## TASK DIRECTIONS
Type the listing below out again exactly. No images.
:: EXERCISE INPUTS
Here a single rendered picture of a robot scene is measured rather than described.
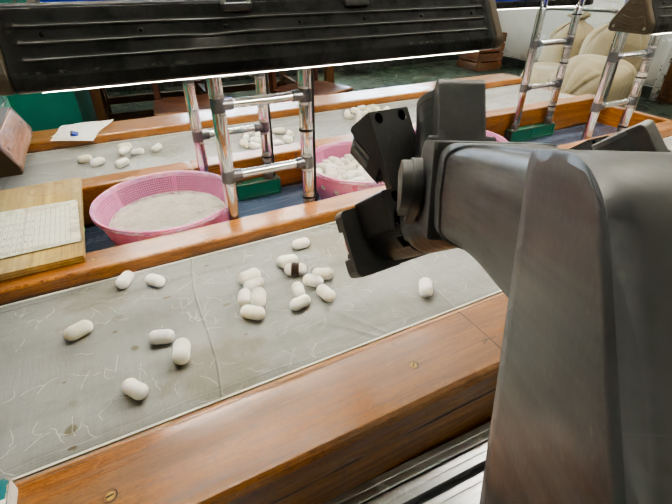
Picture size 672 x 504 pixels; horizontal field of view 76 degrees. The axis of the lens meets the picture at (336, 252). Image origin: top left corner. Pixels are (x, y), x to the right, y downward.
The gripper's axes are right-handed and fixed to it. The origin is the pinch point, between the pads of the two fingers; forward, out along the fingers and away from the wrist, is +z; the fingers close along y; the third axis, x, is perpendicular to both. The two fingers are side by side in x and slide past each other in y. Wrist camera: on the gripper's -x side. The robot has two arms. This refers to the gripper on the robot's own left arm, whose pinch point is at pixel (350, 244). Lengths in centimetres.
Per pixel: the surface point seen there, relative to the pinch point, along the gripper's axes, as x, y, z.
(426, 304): 11.2, -11.8, 5.5
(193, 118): -35, 3, 44
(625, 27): -24, -67, -1
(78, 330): 0.4, 30.9, 19.0
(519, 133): -19, -96, 48
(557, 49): -135, -427, 233
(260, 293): 2.8, 8.4, 13.9
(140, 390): 8.6, 25.8, 7.8
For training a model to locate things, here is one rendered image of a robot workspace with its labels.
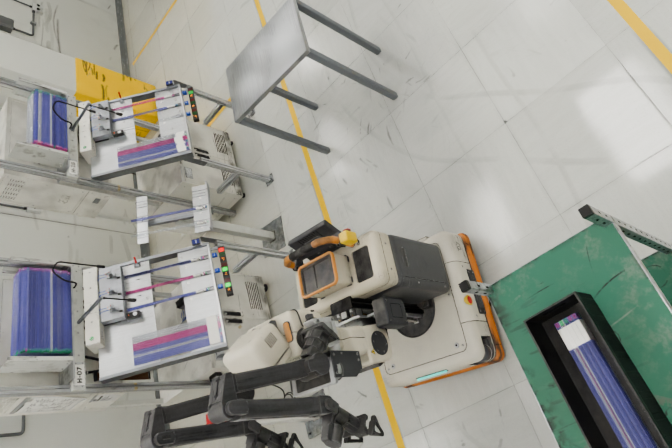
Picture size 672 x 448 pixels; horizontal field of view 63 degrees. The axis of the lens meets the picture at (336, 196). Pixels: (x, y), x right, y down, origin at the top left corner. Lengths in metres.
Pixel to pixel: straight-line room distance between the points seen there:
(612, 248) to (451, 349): 1.22
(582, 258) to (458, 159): 1.58
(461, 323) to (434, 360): 0.23
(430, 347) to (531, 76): 1.50
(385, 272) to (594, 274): 0.93
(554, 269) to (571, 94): 1.40
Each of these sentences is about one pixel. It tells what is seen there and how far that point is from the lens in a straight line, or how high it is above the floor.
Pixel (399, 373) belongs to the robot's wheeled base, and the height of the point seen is 0.28.
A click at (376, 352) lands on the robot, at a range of 2.39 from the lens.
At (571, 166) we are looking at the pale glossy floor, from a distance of 2.87.
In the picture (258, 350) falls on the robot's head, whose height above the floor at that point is 1.37.
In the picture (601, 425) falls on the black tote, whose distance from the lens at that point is 1.72.
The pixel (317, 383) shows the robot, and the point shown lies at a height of 1.04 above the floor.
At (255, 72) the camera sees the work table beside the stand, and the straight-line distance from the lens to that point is 3.46.
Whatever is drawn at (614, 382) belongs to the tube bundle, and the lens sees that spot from 1.66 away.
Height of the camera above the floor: 2.56
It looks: 43 degrees down
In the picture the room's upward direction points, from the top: 74 degrees counter-clockwise
::::
## REPLY
Here a single rendered picture of a robot scene is measured rather than described.
Picture size 672 x 504 pixels; horizontal field of view 76 degrees. The axis of the lens meets the picture at (336, 252). Image origin: top left corner. Pixels are (x, y), x to the right, y downward.
The gripper's axes are right-handed and fixed to it. The origin is the pinch point, between the pads of the two fingers; forward, out along the fingers and away from the wrist, is +z; the fingers close along y; the third axis, x, is perpendicular to both. The two fingers are side by side in x and slide past each other in y. Wrist camera: on the gripper's -x side. The robot has two arms. This refers to the gripper on the robot's own left arm, whose pinch point is at pixel (350, 244). Lengths in centimetres.
Per pixel: the surface point seen there, relative to the pinch point, along the gripper's axes, as x, y, z.
(426, 304): 11.2, -11.8, 5.5
(193, 118): -35, 3, 44
(625, 27): -24, -67, -1
(78, 330): 0.4, 30.9, 19.0
(519, 133): -19, -96, 48
(557, 49): -135, -427, 233
(260, 293): 2.8, 8.4, 13.9
(140, 390): 8.6, 25.8, 7.8
For training a model to locate things, here is one rendered image of a robot workspace with its labels.
Picture size 672 x 448 pixels; horizontal field of view 63 degrees. The axis of the lens meets the picture at (336, 196). Pixels: (x, y), x right, y down, origin at the top left corner. Lengths in metres.
Pixel to pixel: straight-line room distance between the points seen there:
(612, 248) to (451, 349): 1.22
(582, 258) to (458, 159): 1.58
(461, 323) to (434, 360): 0.23
(430, 347) to (531, 76): 1.50
(385, 272) to (594, 274): 0.93
(554, 269) to (571, 94): 1.40
Each of these sentences is about one pixel. It tells what is seen there and how far that point is from the lens in a straight line, or how high it is above the floor.
Pixel (399, 373) belongs to the robot's wheeled base, and the height of the point seen is 0.28.
A click at (376, 352) lands on the robot, at a range of 2.39 from the lens.
At (571, 166) we are looking at the pale glossy floor, from a distance of 2.87.
In the picture (258, 350) falls on the robot's head, whose height above the floor at that point is 1.37.
In the picture (601, 425) falls on the black tote, whose distance from the lens at that point is 1.72.
The pixel (317, 383) shows the robot, and the point shown lies at a height of 1.04 above the floor.
At (255, 72) the camera sees the work table beside the stand, and the straight-line distance from the lens to that point is 3.46.
Whatever is drawn at (614, 382) belongs to the tube bundle, and the lens sees that spot from 1.66 away.
Height of the camera above the floor: 2.56
It looks: 43 degrees down
In the picture the room's upward direction points, from the top: 74 degrees counter-clockwise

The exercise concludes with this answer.